Sunday, September 09, 2007

Game 143: Meltdown

Final Score: Boston Red Sox 5, Baltimore Orioles 11

Hmm...I don't think anyone expected that to happen. Our $100 million import crept one step closer to a .500 season with yesterday's full-on collapse, one of those 8 run on 6 hit on too few innings affairs that goes down about as smooth as a protein shake seasoned with shards of glass. What's even worse is that Matsuzaka is regressing back to Dennis Miles mode from earlier this season, where he fires on all cylinders the whole game - except for that one problem inning where all of the machinery falls apart and he turns into baseball's version of Glass Joe. There were stirrings of the return of Dennis Miles against the Yankees (it's always because of the Yankees, isn't it?), then a full-on relapse on September 3 against Toronto and now last night's mess. Are we seeing the stress of pitching differently to meet the needs of American baseball finally catch up with Dice-K?

The persons of interest in this equation (Matsuzaka, Francona and pitching coach John Farrell) deny any injury or fatigue in the papers and Farrell goes as far as to deflect the issue on Dice-K overthrowing when he gets in trouble, relying on his fastball, which Farrell mentions is still in the mid-90s, to get him out of any bad situations. Hitters aren't fooled, of course and the result is a Dennis-Miles-style escalation.

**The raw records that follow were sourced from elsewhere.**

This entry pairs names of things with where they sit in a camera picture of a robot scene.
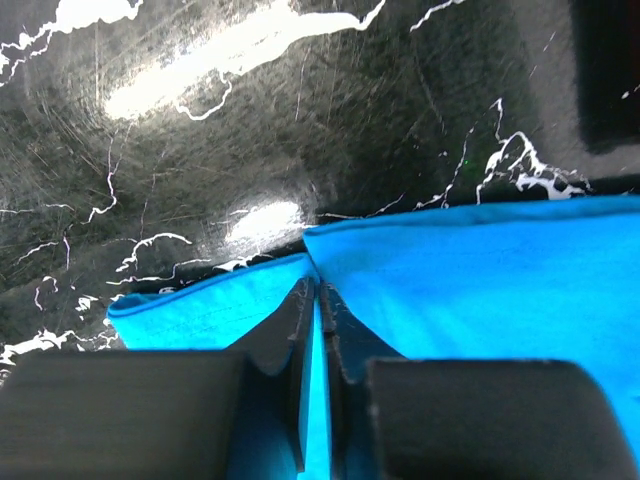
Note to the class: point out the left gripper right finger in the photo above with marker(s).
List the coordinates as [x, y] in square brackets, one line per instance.
[397, 418]

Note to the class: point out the bright blue t shirt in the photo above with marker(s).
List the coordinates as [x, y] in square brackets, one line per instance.
[537, 280]

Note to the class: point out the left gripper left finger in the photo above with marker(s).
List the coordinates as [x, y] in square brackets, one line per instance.
[235, 413]

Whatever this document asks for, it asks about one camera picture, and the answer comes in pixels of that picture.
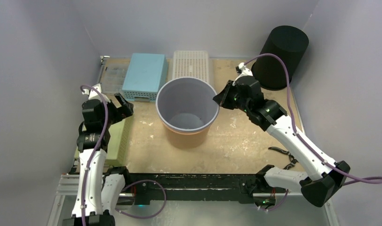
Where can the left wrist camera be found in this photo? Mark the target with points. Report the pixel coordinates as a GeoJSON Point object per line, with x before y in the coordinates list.
{"type": "Point", "coordinates": [94, 92]}

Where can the blue perforated plastic basket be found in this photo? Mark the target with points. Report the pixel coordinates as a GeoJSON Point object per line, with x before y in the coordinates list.
{"type": "Point", "coordinates": [145, 76]}

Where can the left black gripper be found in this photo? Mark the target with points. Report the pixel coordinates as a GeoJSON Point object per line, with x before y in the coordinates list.
{"type": "Point", "coordinates": [124, 111]}

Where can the green perforated plastic basket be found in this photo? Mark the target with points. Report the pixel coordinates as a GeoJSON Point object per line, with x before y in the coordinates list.
{"type": "Point", "coordinates": [118, 144]}

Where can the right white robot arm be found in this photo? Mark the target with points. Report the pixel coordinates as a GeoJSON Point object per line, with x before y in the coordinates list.
{"type": "Point", "coordinates": [322, 176]}

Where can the grey plastic bucket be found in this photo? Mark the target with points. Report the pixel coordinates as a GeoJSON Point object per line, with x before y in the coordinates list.
{"type": "Point", "coordinates": [186, 105]}

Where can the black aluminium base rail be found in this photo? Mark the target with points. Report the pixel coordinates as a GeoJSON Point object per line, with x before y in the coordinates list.
{"type": "Point", "coordinates": [242, 188]}

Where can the clear plastic screw organizer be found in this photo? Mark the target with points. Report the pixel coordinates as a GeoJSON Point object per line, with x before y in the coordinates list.
{"type": "Point", "coordinates": [113, 78]}

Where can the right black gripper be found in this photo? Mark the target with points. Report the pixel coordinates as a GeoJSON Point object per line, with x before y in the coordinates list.
{"type": "Point", "coordinates": [229, 96]}

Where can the white perforated plastic basket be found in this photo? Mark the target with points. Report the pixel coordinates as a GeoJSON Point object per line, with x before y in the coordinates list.
{"type": "Point", "coordinates": [196, 64]}

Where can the orange bucket black rim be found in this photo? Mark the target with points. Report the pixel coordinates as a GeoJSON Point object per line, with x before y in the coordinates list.
{"type": "Point", "coordinates": [185, 140]}

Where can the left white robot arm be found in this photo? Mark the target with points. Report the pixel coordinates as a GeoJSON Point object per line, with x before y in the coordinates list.
{"type": "Point", "coordinates": [98, 193]}

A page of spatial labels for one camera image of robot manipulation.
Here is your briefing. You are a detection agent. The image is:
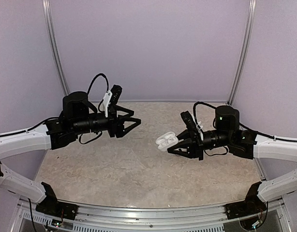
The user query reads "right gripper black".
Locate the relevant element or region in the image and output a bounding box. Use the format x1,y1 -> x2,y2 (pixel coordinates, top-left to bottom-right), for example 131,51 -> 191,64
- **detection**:
167,129 -> 233,161

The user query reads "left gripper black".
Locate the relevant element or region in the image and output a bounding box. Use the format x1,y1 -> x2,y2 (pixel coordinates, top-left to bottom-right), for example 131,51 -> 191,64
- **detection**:
73,105 -> 141,138

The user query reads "white earbud charging case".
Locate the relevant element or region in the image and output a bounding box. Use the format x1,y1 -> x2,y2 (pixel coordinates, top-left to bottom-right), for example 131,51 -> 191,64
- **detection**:
155,131 -> 178,152

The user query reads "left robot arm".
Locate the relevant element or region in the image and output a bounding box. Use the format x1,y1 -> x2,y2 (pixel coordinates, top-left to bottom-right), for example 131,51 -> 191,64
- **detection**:
0,91 -> 141,215

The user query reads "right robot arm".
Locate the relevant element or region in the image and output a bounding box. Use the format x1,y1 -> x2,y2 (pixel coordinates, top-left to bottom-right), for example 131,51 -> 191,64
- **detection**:
156,105 -> 297,215

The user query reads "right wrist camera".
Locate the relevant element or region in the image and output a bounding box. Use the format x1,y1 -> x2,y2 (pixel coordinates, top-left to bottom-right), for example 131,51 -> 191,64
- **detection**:
191,114 -> 203,133

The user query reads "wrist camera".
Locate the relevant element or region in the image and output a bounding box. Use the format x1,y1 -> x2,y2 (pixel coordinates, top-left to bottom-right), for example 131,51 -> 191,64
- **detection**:
98,85 -> 122,117
191,114 -> 203,133

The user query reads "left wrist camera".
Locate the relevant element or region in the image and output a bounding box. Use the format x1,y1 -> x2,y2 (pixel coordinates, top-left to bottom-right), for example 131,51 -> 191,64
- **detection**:
98,85 -> 122,117

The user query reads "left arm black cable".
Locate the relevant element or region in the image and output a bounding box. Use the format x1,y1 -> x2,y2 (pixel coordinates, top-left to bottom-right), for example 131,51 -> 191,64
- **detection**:
0,73 -> 110,145

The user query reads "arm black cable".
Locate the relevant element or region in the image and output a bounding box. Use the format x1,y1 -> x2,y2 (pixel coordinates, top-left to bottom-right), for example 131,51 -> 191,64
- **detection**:
193,101 -> 297,157
0,73 -> 110,145

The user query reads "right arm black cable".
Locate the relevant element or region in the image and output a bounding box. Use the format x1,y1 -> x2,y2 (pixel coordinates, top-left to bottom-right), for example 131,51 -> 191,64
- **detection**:
193,101 -> 297,157

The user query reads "curved aluminium front rail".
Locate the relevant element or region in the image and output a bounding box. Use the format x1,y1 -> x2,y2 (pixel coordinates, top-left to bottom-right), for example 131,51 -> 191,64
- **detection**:
12,193 -> 292,232

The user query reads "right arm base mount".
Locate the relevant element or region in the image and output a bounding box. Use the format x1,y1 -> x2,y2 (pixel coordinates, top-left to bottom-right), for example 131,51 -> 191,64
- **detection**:
225,182 -> 267,219

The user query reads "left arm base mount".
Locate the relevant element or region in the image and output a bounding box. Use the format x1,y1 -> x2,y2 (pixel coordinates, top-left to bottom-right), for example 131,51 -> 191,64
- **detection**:
35,182 -> 78,220

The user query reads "left aluminium corner post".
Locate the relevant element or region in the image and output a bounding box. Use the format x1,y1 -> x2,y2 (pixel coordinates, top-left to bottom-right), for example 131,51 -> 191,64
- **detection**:
42,0 -> 70,96

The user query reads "aluminium corner post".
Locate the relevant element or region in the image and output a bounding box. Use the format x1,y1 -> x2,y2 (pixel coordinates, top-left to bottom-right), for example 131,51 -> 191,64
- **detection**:
227,0 -> 257,105
42,0 -> 70,96

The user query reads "right aluminium corner post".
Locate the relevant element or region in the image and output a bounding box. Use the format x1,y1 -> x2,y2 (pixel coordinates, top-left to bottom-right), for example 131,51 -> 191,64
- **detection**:
227,0 -> 257,105

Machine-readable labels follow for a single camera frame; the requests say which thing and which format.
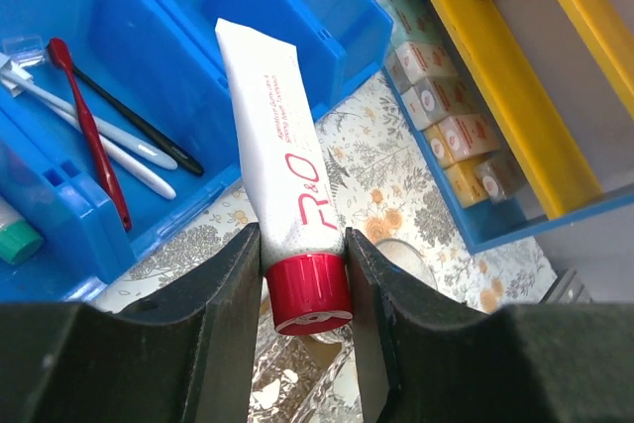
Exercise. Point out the blue divided bin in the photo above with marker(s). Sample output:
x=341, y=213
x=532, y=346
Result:
x=340, y=43
x=135, y=52

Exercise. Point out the floral table mat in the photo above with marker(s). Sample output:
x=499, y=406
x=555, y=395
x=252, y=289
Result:
x=383, y=187

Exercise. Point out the left blue divided bin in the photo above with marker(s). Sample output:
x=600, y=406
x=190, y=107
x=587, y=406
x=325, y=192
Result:
x=135, y=52

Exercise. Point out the white tube green cap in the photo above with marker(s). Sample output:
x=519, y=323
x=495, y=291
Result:
x=19, y=239

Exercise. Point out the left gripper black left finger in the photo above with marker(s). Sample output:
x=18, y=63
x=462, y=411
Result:
x=184, y=353

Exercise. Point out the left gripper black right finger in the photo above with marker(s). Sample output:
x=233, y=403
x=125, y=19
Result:
x=423, y=357

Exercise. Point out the right blue divided bin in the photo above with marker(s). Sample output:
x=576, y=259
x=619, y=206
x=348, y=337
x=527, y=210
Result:
x=340, y=43

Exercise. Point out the red toothbrush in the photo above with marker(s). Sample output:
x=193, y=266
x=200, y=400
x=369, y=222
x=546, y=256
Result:
x=61, y=58

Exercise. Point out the aluminium frame rail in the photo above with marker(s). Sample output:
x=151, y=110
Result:
x=567, y=289

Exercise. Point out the white tube red cap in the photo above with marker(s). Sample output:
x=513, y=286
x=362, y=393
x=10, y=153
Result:
x=286, y=180

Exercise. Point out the blue pink shelf unit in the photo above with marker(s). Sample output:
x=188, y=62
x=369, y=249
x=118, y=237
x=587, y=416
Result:
x=595, y=116

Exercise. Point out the black toothbrush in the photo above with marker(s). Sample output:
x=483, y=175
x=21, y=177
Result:
x=164, y=143

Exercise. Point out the yellow shelf divider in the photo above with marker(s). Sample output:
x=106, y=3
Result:
x=556, y=169

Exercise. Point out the sponge package box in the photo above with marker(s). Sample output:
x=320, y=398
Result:
x=441, y=106

So that means it's all in his head, right? In fact, doesn't this sound like a situation we saw last year, where Beckett refused to pitch to the instructions of The Captain and gave up a metric ass-ton of home runs as a result? Haven't I made this point before? It sounds like Dice-K isn't hurt, which is great - injuries are a quick solution to a problem, but they have that downside of missed time - but I have to wonder why this problem would reoccur. Why stop listening to your catcher? Could it be the frustration of losing all of those close games in the middle of the summer, where Boston wasn't hitting and two runs was enough to lose the game? I could see that sort of negative stimulus make you work that much harder to make every game perfect so you'll stop losing.